The Glorious Evils of the Twin Deficits

 

Psycholinguistics has nothing to do with Alfred Hitchcock's 1960 cinematic classic, but rather with the way words and sounds trigger impulses in the brain. Apparently we all are prisoners of these subconscious and subliminal reactions.

This can lead to some unfortunate associations with common economic descriptors, such as surplus vs. deficit, or strengthen vs. weaken. The connotations of these word sets are such that we instinctively are attracted to strength and surplus and seek to avoid the opposite states of weakness and deficit. The words themselves attract politicians desirous of either solving the perceived associated problems or at least being seen as trying to do so, and that in itself can preclude reasoned study and serious debate.

Take the case of the "twin deficits," a phrase that arose during the 1980s to describe the simultaneous deficiencies in the federal budget and in the merchandise trade balances.

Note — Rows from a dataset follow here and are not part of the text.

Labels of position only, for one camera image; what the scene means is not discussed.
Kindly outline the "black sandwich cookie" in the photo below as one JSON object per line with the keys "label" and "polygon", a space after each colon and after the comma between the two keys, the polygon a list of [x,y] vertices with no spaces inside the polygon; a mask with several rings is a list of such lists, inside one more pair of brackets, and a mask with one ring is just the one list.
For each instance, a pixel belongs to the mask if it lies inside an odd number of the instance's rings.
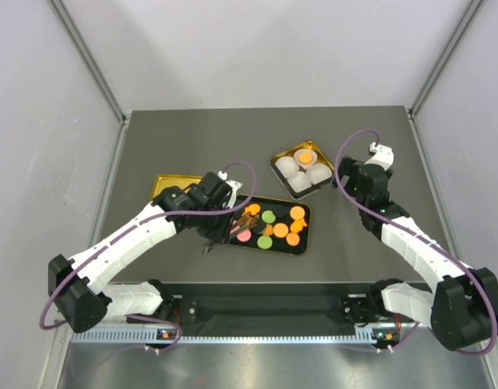
{"label": "black sandwich cookie", "polygon": [[267,225],[265,223],[263,224],[257,224],[254,228],[251,229],[251,231],[254,233],[254,234],[258,234],[258,235],[263,235],[265,230],[267,228]]}

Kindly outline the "orange swirl cookie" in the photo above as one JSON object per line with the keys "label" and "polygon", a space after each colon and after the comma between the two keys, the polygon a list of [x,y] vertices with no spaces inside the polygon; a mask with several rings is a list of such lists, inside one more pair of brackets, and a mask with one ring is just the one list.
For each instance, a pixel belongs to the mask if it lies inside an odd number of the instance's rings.
{"label": "orange swirl cookie", "polygon": [[243,214],[237,221],[237,226],[240,228],[251,229],[258,223],[259,216],[250,213]]}

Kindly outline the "round dotted orange cookie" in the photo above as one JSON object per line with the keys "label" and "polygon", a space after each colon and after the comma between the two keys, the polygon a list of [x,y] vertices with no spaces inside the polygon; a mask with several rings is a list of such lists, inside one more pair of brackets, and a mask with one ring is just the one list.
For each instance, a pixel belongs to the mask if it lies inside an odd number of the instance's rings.
{"label": "round dotted orange cookie", "polygon": [[298,154],[298,162],[303,165],[309,165],[313,162],[314,156],[310,150],[302,150]]}

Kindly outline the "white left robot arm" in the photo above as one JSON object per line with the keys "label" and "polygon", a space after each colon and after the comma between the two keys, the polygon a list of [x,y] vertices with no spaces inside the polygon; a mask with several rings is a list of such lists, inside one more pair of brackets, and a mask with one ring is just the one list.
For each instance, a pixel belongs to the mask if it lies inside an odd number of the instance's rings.
{"label": "white left robot arm", "polygon": [[242,185],[225,172],[206,173],[182,189],[168,186],[116,232],[70,258],[59,254],[48,264],[48,294],[75,333],[102,320],[131,314],[165,321],[173,302],[156,280],[112,284],[142,254],[185,229],[212,243],[230,238],[233,208]]}

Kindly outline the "dark square cookie tin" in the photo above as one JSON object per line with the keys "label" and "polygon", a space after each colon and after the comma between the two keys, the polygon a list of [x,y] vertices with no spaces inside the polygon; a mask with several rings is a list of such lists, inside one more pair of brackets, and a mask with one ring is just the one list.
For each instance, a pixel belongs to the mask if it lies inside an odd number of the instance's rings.
{"label": "dark square cookie tin", "polygon": [[[311,188],[309,188],[308,190],[305,190],[305,191],[303,191],[303,192],[301,192],[299,194],[294,193],[291,190],[290,185],[287,182],[287,179],[285,179],[281,175],[281,173],[277,169],[275,163],[276,163],[276,161],[279,158],[281,158],[283,156],[292,156],[292,157],[294,157],[294,153],[297,150],[301,149],[301,148],[309,148],[309,149],[313,150],[314,152],[316,152],[317,156],[318,156],[316,163],[327,165],[332,170],[332,173],[334,175],[333,163],[329,161],[328,157],[321,151],[320,147],[313,140],[310,140],[310,139],[306,140],[306,141],[304,141],[304,142],[302,142],[302,143],[300,143],[298,145],[290,147],[290,148],[286,149],[285,151],[279,152],[276,155],[272,156],[271,159],[270,159],[271,169],[274,172],[274,174],[276,175],[278,181],[282,184],[282,186],[285,188],[285,190],[288,193],[288,195],[293,200],[300,200],[300,199],[303,199],[303,198],[305,198],[305,197],[313,194],[314,192],[322,189],[324,186],[327,186],[328,184],[330,184],[332,182],[332,179],[333,179],[333,175],[332,175],[330,177],[330,179],[327,179],[324,182],[321,182],[320,184],[317,184],[317,185],[312,185],[311,184]],[[306,172],[307,169],[302,169],[301,167],[299,167],[299,171]]]}

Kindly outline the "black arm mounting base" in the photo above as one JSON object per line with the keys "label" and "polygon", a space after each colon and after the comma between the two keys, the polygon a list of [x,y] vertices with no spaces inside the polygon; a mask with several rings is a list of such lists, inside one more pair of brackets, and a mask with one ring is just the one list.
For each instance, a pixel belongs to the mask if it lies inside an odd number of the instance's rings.
{"label": "black arm mounting base", "polygon": [[130,314],[129,323],[180,325],[185,334],[245,333],[388,322],[369,283],[173,283],[153,314]]}

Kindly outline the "metal serving tongs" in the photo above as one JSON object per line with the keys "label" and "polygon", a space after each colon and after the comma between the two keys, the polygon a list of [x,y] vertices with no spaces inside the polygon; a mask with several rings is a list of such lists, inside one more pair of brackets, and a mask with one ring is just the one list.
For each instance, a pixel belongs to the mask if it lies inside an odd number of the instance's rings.
{"label": "metal serving tongs", "polygon": [[215,246],[227,244],[234,237],[237,237],[239,233],[250,230],[237,226],[237,221],[240,217],[241,216],[220,216],[219,221],[208,225],[204,229],[200,229],[198,231],[199,235],[207,240],[203,245],[202,254],[209,254]]}

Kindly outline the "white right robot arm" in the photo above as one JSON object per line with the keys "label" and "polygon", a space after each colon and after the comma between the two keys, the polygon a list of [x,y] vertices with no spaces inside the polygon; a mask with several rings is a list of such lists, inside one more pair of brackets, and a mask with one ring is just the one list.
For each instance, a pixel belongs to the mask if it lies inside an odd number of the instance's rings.
{"label": "white right robot arm", "polygon": [[372,158],[345,156],[333,185],[358,207],[363,227],[399,254],[424,279],[423,291],[398,279],[376,282],[368,311],[380,321],[401,314],[430,328],[450,351],[498,337],[498,282],[487,268],[456,260],[426,235],[410,214],[389,198],[393,172]]}

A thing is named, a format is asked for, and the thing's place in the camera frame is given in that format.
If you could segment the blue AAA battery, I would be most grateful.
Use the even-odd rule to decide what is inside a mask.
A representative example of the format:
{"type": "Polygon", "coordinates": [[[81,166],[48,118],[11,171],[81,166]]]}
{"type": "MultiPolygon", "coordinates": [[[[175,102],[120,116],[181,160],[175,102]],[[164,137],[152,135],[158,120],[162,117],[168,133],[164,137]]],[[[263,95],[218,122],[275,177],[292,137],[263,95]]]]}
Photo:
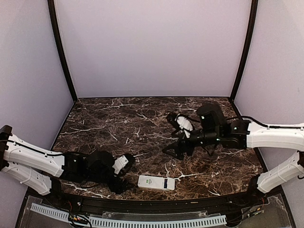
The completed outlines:
{"type": "Polygon", "coordinates": [[[164,187],[165,189],[167,188],[167,183],[168,183],[168,179],[164,179],[163,187],[164,187]]]}

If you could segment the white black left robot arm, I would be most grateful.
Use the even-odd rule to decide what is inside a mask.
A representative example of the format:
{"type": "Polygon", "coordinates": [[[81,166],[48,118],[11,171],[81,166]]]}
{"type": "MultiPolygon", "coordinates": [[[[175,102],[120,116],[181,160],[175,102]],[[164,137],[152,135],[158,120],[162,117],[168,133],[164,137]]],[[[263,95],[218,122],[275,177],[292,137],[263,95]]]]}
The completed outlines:
{"type": "Polygon", "coordinates": [[[0,171],[31,187],[57,207],[67,203],[60,180],[105,184],[111,192],[121,194],[134,187],[122,177],[131,169],[134,157],[123,154],[115,158],[107,151],[54,152],[32,145],[12,133],[12,127],[0,129],[0,171]]]}

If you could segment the white battery cover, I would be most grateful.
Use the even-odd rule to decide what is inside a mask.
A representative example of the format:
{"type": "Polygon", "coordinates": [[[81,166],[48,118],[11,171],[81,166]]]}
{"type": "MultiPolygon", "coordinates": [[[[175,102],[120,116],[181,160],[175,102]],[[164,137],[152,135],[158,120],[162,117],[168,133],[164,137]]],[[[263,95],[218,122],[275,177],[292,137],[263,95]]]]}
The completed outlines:
{"type": "Polygon", "coordinates": [[[175,190],[175,179],[169,177],[167,177],[166,179],[168,179],[168,183],[167,188],[164,188],[164,190],[175,190]]]}

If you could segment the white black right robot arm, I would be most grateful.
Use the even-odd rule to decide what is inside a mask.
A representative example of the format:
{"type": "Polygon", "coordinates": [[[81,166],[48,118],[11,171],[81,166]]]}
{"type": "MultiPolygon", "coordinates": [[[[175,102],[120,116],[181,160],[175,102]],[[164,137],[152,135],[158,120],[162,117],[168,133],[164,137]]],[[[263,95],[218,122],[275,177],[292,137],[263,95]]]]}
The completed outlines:
{"type": "Polygon", "coordinates": [[[174,112],[166,116],[175,131],[172,136],[177,141],[166,146],[162,151],[179,160],[185,155],[191,156],[196,147],[205,149],[213,145],[224,148],[250,149],[273,147],[293,149],[296,152],[283,163],[270,171],[251,178],[247,192],[242,201],[247,206],[253,206],[261,196],[275,187],[291,180],[303,178],[304,174],[304,125],[269,125],[250,116],[241,118],[226,118],[218,104],[207,103],[196,110],[201,124],[195,129],[195,120],[184,114],[174,112]]]}

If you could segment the white remote control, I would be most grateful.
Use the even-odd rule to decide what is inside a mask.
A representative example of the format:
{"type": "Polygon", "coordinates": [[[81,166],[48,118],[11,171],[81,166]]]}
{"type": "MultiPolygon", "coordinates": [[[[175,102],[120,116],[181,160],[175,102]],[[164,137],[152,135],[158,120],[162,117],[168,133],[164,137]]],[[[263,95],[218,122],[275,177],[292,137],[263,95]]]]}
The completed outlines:
{"type": "Polygon", "coordinates": [[[164,181],[164,177],[140,175],[137,186],[139,188],[145,188],[151,190],[164,190],[163,181],[164,181]]]}

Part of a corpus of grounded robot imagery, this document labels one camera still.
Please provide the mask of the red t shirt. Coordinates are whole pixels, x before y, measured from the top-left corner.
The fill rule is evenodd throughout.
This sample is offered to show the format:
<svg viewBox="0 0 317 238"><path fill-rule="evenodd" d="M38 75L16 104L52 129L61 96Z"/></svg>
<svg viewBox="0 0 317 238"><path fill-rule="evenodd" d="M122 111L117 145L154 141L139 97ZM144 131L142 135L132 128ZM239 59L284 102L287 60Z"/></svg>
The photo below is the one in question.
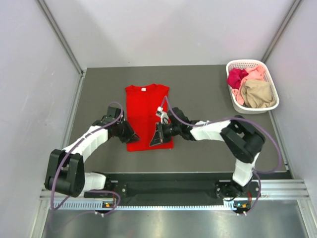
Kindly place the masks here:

Thoughtful observers such as Pete Peterson, now of the Blackstone Group, sounded warnings based on accounting identities prior to the 1987 stock market crash that someday we would have to pay the price of our profligacy. Ross Perot carried the torch for this cause in his 1992 campaign, and the eminent Robert Rubin championed the cause of budgetary discipline during the Clinton administration.

And the Problem Is?

We now sit at 45-year lows in nominal interest rates, with a recovering stock market and an economy that at least recently has shown some spark. Let us examine whether our psycholinguistic impulses, our fears of "deficit," "debt" and a "weak" dollar, have been justified by the economic data or whether they best are consigned to the dark closets of our childhood nightmares.

In each of the cases below, please remember there are no controlled experiments in economics, and so we have no idea what the outcome would have been under a different combination of deficits. In addition, the trade deficit used is the current account deficit reported quarterly by the Commerce Department; this measure includes the flow of services as well as the more familiar merchandise trade deficit that is goods-only. The government deficit is exclusive of state and local balances. Both deficits are displayed as percentages of current-dollar GDP.